TASK REQUIREMENTS — Go through the entries below and return every line that contains "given".

Items from a dataset —
● ● ● ● ● ● ●

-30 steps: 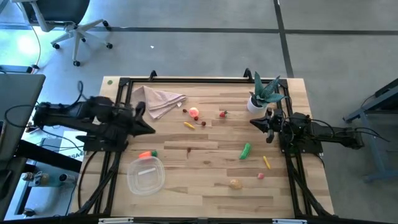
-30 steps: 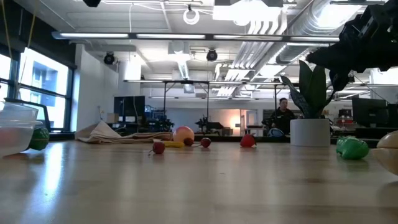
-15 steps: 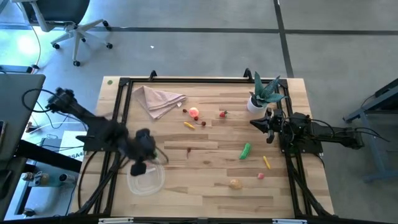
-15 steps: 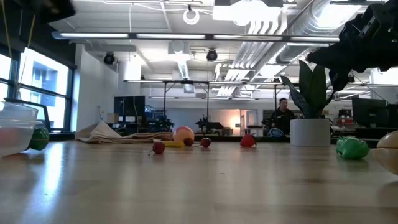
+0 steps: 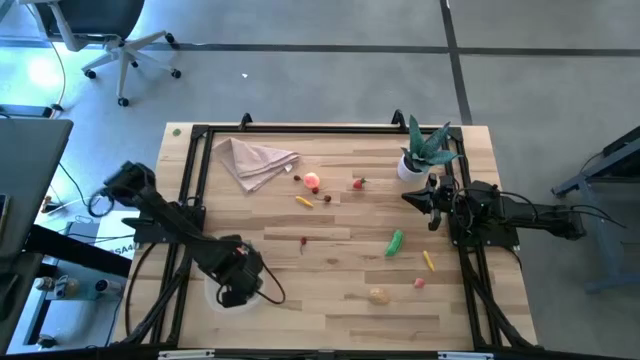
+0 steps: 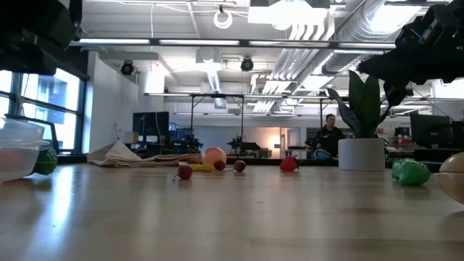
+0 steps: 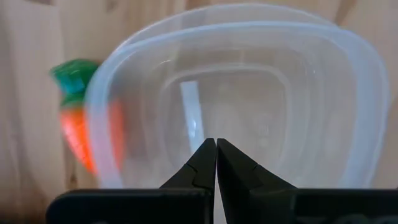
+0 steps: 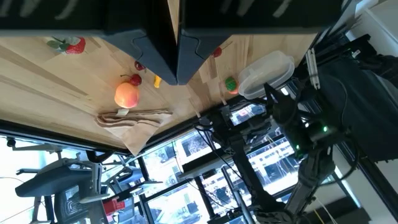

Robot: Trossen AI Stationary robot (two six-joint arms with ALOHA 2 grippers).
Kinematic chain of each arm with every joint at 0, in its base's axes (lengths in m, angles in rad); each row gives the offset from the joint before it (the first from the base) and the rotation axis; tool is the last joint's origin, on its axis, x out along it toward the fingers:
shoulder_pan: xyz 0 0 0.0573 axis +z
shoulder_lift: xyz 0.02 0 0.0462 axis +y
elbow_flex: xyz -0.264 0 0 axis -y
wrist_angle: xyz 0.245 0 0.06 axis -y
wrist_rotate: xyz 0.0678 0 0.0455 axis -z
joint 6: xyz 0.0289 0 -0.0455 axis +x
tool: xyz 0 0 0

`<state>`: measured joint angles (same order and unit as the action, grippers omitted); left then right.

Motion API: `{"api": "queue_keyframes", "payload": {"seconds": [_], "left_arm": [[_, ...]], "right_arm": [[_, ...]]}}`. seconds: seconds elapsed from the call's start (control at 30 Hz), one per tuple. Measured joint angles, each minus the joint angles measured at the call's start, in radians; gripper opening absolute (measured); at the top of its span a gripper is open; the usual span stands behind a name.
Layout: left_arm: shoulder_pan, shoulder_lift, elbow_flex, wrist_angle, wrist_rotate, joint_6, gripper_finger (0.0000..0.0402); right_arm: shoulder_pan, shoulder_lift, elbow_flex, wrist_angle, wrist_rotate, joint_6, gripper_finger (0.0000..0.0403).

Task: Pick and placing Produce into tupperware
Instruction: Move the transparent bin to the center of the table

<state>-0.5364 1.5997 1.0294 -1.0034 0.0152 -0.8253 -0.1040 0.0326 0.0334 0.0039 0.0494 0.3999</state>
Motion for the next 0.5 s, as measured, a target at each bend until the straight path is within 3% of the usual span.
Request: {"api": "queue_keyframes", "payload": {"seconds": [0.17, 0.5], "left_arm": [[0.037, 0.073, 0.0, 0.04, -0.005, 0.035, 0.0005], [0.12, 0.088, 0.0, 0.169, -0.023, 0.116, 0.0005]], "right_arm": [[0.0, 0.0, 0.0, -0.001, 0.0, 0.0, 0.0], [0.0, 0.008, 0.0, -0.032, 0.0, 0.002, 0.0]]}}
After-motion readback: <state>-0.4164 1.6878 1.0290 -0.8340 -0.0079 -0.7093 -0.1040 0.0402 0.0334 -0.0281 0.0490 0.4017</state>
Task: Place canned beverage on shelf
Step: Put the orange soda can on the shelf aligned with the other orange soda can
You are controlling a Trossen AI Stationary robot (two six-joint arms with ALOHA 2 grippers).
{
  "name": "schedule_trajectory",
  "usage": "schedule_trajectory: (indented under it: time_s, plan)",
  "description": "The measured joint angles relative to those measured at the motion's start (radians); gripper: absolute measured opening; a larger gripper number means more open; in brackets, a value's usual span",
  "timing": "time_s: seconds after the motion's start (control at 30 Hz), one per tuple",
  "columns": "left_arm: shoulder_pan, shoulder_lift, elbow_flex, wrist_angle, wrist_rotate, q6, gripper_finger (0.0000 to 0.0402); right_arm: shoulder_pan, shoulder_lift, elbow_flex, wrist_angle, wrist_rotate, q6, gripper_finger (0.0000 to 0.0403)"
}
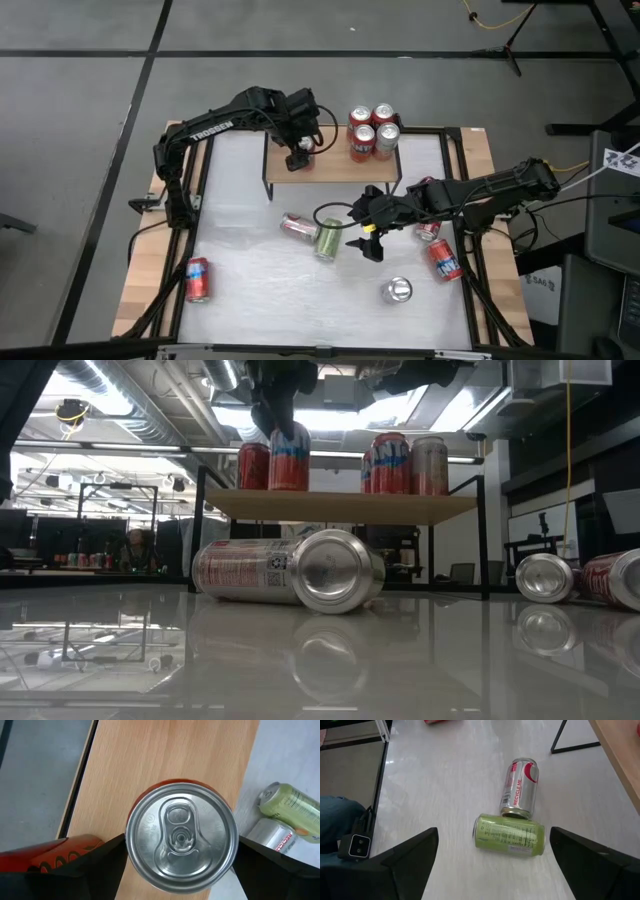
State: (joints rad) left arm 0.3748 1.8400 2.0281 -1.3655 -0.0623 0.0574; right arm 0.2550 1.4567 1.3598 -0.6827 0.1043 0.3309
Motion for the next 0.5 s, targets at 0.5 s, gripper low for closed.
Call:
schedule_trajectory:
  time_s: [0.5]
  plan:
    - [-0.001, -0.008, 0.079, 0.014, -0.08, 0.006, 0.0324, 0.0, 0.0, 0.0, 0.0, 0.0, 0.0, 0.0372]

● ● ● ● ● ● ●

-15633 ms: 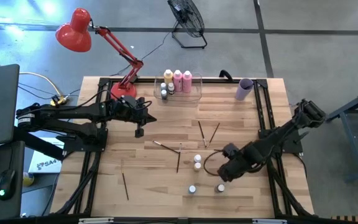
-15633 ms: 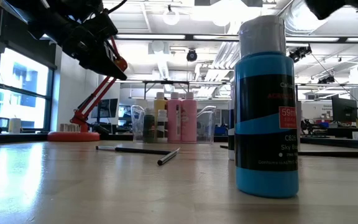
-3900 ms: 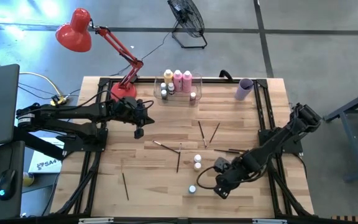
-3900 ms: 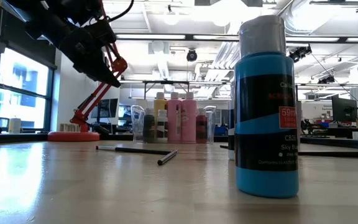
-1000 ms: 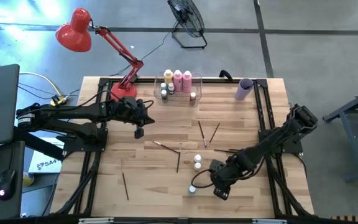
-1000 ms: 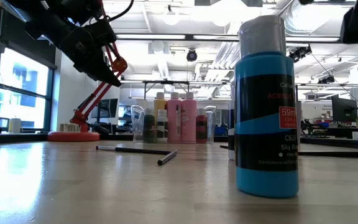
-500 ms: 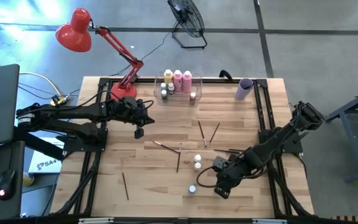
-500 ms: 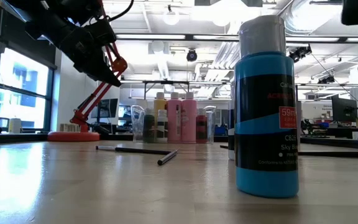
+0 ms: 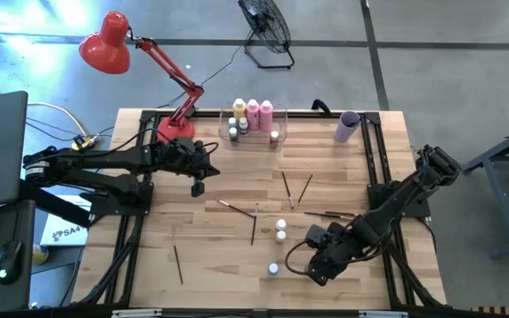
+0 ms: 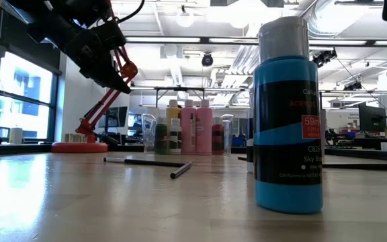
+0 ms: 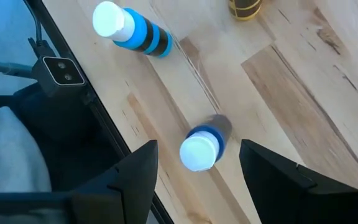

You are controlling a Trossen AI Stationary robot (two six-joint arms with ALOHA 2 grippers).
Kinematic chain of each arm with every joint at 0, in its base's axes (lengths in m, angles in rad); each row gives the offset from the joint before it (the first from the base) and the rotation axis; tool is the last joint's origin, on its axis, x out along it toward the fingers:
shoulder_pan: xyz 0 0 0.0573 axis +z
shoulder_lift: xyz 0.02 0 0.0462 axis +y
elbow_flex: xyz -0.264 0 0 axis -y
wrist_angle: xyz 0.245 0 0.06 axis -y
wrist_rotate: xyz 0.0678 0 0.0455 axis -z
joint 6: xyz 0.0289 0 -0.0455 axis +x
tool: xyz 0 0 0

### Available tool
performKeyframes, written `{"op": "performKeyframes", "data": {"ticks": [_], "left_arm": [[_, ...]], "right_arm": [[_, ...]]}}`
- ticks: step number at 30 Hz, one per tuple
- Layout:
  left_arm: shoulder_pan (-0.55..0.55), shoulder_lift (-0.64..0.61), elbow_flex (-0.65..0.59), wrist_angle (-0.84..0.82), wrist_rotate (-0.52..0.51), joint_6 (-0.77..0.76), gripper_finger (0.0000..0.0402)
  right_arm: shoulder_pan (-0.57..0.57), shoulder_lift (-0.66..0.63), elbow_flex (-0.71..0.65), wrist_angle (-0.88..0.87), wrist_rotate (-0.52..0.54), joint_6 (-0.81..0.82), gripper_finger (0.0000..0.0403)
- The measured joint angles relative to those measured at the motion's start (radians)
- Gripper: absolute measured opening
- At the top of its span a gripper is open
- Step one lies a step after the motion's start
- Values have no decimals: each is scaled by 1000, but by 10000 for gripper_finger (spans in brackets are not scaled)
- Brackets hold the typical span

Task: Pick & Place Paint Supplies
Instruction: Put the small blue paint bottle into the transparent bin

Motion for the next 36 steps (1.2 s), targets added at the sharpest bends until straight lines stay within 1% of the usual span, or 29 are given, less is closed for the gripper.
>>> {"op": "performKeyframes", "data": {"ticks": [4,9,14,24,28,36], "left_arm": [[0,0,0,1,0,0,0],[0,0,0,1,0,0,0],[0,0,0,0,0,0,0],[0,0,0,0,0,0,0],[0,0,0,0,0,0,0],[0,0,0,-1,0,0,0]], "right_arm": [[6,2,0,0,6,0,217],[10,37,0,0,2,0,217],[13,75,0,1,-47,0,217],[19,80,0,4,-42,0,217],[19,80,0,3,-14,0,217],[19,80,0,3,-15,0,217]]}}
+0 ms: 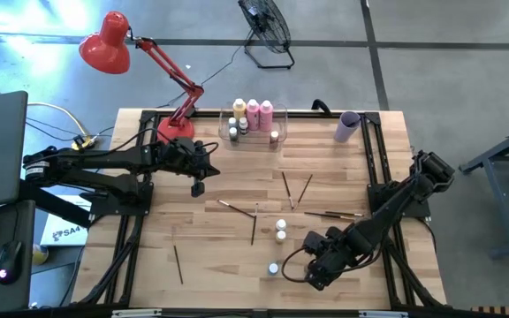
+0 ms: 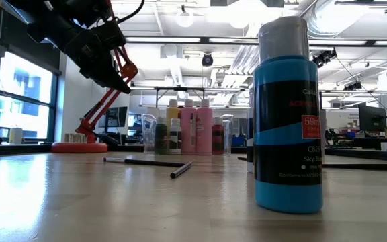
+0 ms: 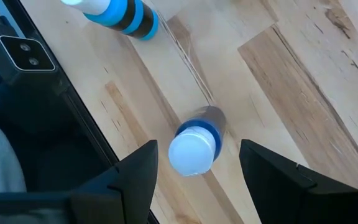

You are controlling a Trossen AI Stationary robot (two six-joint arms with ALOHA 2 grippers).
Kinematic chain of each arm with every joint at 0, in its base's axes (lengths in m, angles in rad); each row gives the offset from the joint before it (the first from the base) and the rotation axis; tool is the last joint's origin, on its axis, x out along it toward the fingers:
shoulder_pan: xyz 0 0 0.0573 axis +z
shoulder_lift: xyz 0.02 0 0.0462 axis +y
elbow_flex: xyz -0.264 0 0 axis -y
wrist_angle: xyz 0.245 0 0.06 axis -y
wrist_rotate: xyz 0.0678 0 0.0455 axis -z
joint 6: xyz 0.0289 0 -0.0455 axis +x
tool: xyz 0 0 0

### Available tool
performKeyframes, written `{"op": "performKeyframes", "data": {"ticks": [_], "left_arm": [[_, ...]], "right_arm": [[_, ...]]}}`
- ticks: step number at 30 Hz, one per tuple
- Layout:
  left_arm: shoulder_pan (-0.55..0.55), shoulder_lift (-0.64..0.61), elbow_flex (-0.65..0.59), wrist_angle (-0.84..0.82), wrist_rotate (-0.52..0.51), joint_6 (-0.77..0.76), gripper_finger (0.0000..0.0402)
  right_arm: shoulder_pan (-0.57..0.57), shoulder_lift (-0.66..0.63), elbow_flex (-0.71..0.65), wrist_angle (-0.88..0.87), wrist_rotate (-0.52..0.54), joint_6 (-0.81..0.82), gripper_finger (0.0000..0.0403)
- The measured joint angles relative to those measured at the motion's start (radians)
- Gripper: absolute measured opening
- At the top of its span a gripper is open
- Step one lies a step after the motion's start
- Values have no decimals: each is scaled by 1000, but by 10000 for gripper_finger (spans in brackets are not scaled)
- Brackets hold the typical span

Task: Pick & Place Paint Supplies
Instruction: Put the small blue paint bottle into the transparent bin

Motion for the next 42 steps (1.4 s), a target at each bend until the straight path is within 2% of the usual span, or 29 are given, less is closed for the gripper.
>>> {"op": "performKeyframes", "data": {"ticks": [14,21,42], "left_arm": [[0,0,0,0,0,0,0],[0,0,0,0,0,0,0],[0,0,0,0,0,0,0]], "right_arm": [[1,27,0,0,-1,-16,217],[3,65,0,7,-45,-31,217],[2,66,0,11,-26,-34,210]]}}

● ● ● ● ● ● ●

OUTPUT OF THE EXERCISE —
Motion for the next 36 steps (1.2 s), targets added at the sharpest bends until straight lines stay within 1% of the usual span, or 29 are given, less is closed for the gripper.
Motion for the next 42 steps (1.4 s), a target at each bend until the straight path is within 2% of the usual span, or 29 are given, less is closed for the gripper.

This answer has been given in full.